João Capado e o Benfica Freyre Club

 

- Priiiiii! Priiiiii! Priiiiiiiiiiii!

Maninho ouvia o apito final e saía de campo desolado: o Benfica Freyre Club acabava de levar outra piaba, agora de 5x1 para o Noroeste de Altos e Baixos.

Acabara de assumir o time, mal tivera tempo para conhecer os jogadores. Repetiu a escalação do técnico anterior por achar que o conjunto falaria mais alto na hora de enfrentar um dos lanternas do campeonato.

Não conseguia entender como aquele time, com um elenco formado de grandes jogadores, não conseguia emplacar.

João Carlos Marques, o técnico substituído, era endeusado pela imprensa local, e o presidente do time era o Prefeito, sem o qual o desenvolvimento jamais teria chegado àquelas bandas, e talvez nem houvesse um campeonato tão concorrido, dada a grandeza dos escretes que ele montava sem poupar dinheiro. O seu próprio dinheiro, diga-se.

Não havia como explicar que o time com os melhores jogadores, a maior estrutura, os melhores salários, as maiores regalias, os maiores patrocínios, pudesse patinar no meio da tabela, protagonizando apresentações vergonhosas em sua sede, talvez um dos melhores estádios – e gramados – do Estado.

No dia da reapresentação, antes mesmo do treino tático, ele chamou um por um dos jogadores e perguntou o que eles achavam do que estava acontecendo. Várias foram as informações colhidas, mas a principal veio de dois jogadores: Fubazinho, um garoto que era o craque do time, e Espeto, o jogador mais experiente.
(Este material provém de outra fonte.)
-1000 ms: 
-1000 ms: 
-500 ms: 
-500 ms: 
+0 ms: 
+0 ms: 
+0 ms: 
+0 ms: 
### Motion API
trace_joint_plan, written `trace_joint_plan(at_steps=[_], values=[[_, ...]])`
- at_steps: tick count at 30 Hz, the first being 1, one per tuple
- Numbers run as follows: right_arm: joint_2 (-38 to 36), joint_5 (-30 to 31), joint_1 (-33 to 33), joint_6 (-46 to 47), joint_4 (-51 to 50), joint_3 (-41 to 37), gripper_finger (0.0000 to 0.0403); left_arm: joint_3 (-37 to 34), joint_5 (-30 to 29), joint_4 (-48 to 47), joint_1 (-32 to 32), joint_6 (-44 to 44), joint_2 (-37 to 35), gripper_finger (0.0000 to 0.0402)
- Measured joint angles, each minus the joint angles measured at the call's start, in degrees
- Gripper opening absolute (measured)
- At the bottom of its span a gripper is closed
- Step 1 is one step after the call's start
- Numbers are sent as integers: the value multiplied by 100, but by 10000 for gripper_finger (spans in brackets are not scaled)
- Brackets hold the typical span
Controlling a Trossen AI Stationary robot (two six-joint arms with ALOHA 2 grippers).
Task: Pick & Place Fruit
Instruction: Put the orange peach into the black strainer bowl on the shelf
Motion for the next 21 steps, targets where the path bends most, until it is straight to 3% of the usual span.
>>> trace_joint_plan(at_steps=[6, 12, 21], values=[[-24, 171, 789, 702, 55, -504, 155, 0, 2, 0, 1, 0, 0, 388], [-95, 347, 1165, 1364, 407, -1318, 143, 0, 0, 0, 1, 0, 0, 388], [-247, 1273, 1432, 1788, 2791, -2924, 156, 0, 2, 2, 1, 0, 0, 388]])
Fubazinho disse que João Carlos Marques insistia em colocá-lo como segundo homem de campo, indo e voltando para marcar, quando a sua principal arma, aquilo que fizera a sua fama, era a visão de jogo, a enfiada de bola e o ataque fulminante, pois chutava com as duas, uma de cada vez, logicamente.
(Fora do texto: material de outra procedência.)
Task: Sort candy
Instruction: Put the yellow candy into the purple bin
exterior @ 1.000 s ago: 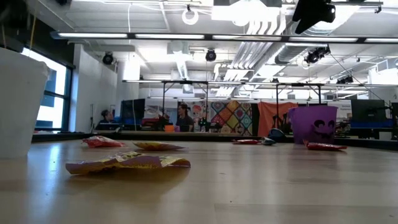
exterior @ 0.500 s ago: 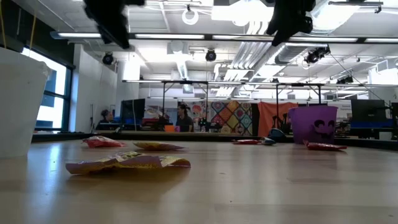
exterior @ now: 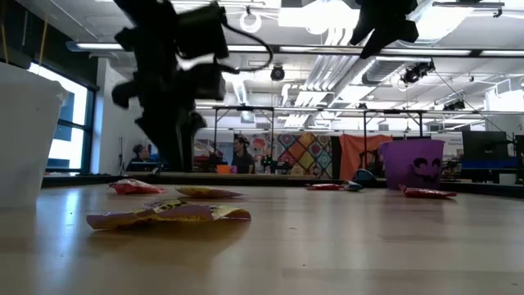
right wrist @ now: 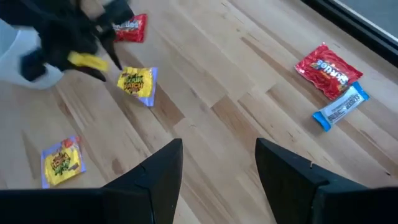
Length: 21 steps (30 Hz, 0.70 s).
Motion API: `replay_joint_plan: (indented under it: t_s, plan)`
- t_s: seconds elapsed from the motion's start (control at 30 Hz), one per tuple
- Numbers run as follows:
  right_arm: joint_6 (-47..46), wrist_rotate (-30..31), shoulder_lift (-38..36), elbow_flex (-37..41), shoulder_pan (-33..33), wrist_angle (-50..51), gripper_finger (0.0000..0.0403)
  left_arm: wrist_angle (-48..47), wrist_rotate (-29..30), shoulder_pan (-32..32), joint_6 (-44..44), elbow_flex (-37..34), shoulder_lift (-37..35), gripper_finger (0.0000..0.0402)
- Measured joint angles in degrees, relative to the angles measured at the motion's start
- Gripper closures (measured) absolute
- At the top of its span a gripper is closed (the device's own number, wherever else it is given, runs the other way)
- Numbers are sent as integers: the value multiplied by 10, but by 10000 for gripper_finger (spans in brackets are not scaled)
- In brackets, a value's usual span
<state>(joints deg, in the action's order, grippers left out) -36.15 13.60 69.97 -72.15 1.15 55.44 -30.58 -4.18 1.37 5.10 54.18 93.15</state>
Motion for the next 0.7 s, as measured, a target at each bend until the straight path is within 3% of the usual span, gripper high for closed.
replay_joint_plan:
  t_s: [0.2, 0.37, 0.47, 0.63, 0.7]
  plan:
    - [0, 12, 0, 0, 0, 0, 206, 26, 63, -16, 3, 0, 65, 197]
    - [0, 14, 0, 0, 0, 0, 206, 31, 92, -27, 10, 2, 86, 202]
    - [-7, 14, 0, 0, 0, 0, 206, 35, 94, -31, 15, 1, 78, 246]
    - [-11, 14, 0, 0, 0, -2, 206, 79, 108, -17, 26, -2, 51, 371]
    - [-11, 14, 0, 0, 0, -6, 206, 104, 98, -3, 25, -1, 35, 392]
Espeto disse que o antigo treinador parecia escalar o time para perder. Ele entendia que o “professor” agia assim apenas para atingir o Prefeito, que era um político conservador muito querido na região, mas adversário político do Sr. Tobias, um trotskista inveterado que ajudara a criar João Carlos Marques, cujo pai era alcoólatra, batia em sua mãe e não evitou que alguns de seus irmãos morressem de inanição.
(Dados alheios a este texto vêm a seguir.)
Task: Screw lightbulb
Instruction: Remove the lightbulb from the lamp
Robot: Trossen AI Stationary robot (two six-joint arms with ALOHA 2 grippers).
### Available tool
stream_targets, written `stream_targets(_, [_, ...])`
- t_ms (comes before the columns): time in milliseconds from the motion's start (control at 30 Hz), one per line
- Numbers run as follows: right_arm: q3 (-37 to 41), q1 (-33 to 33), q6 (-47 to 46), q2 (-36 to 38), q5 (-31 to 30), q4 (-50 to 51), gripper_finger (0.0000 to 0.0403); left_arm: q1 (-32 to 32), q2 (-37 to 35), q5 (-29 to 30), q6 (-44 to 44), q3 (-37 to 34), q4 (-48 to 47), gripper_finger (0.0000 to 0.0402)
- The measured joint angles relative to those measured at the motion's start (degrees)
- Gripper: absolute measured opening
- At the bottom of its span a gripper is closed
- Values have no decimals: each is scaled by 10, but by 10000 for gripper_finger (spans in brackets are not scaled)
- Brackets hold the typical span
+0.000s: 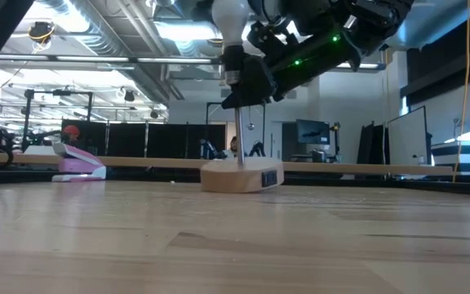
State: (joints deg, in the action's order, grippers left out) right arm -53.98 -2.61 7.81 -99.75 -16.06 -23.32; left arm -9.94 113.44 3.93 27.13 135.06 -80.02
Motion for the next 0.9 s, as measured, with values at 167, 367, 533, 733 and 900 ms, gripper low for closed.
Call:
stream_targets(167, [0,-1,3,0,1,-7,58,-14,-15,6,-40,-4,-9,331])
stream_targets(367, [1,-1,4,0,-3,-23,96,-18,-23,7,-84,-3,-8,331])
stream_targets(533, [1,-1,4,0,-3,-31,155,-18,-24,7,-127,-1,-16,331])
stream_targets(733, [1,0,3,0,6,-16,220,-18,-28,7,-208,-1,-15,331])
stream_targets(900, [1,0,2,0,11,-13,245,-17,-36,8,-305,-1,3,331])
O seu Tobias cuidara bem do menino, mas sentia um ódio figadal do Prefeito, simplesmente por ódio à burguesia que o Sr. Jonas Modesto Braga representava para ele.

Espeto era cria da cidade e conhecia a história de todos dali. Gozava de muito respeito perante a sociedade e possuía inteligência acima da média. Era, enfim, um homem muito perspicaz e observador.

E assim Maninho, continuou ele, outra atitude não poderíamos esperar de Marques; e concluiu: ele sabotava o time, perseguia o craque, Fubazinho, para prejudicar a atuação do time, desmoralizar o prefeito e arruinar sua carreira política, esperando que o partido extremista do Sr. Tobias assumisse a Prefeitura Municipal.

Diante disso, chamou os dois jogadores de volta e perguntou a ambos quais as modificações entendiam que ele deveria fazer para melhorar a performance do time. Fez o mesmo com os olheiros.

Colhidas as informações, já no treino com bola dividiu os coletes promovendo algumas alterações – todas certeiras.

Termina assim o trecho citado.